Items listed in a dataset:
***

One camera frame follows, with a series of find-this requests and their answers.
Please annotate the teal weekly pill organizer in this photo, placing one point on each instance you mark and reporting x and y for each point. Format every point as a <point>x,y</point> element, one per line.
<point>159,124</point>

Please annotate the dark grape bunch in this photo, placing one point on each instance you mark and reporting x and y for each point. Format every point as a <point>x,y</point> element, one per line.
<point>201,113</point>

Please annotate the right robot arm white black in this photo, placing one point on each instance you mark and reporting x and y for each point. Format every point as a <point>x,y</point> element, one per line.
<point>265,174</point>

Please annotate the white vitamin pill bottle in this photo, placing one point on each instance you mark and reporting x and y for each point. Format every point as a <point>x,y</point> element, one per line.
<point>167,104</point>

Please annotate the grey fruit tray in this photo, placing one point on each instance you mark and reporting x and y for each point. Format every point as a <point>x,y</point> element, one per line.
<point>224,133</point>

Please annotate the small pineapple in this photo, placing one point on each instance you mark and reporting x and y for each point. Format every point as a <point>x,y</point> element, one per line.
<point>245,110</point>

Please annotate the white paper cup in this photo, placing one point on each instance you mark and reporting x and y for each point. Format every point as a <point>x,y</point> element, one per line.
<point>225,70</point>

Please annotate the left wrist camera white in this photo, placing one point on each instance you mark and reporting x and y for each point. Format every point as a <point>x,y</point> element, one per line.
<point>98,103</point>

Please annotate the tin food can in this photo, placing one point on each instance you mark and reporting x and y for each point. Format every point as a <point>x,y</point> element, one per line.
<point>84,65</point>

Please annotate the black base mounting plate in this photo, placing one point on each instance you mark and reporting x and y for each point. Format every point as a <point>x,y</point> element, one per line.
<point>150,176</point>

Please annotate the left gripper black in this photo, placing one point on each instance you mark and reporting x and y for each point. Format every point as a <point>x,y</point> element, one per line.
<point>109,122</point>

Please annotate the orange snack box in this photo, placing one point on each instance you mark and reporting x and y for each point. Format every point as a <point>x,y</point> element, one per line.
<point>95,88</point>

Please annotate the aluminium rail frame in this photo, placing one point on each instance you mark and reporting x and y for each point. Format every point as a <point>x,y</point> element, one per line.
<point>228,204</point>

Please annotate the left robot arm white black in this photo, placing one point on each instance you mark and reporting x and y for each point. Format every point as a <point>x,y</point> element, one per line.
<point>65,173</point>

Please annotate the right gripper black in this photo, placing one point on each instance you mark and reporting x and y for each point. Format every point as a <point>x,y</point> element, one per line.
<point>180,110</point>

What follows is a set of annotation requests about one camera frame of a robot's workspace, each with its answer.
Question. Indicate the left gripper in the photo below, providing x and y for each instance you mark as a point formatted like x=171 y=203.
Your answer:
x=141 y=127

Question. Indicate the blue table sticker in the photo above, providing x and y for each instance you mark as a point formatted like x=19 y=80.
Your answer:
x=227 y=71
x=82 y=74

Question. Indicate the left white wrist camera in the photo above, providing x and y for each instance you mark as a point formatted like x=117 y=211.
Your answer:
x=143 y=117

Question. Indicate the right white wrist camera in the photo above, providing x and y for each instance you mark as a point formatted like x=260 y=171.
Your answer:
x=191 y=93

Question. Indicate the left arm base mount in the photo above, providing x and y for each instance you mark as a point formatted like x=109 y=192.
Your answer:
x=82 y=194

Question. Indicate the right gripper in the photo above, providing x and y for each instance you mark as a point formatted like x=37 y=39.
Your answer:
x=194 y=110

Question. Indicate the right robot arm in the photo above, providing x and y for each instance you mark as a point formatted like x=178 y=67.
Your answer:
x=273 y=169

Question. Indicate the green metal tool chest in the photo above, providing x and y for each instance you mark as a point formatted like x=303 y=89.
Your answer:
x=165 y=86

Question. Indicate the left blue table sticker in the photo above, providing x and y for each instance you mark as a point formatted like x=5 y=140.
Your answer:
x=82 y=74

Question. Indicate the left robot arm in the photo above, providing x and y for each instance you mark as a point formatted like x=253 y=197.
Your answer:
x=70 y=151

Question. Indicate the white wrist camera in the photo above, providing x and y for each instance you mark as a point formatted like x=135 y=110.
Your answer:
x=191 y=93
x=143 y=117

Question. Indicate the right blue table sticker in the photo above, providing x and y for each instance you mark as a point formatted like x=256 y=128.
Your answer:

***

Show every line of the entries above where the word "follows" occurs.

One camera frame follows, with a series of find-this requests and their answers.
What follows is a set of annotation requests about one camera frame of a robot's workspace, each with its answer.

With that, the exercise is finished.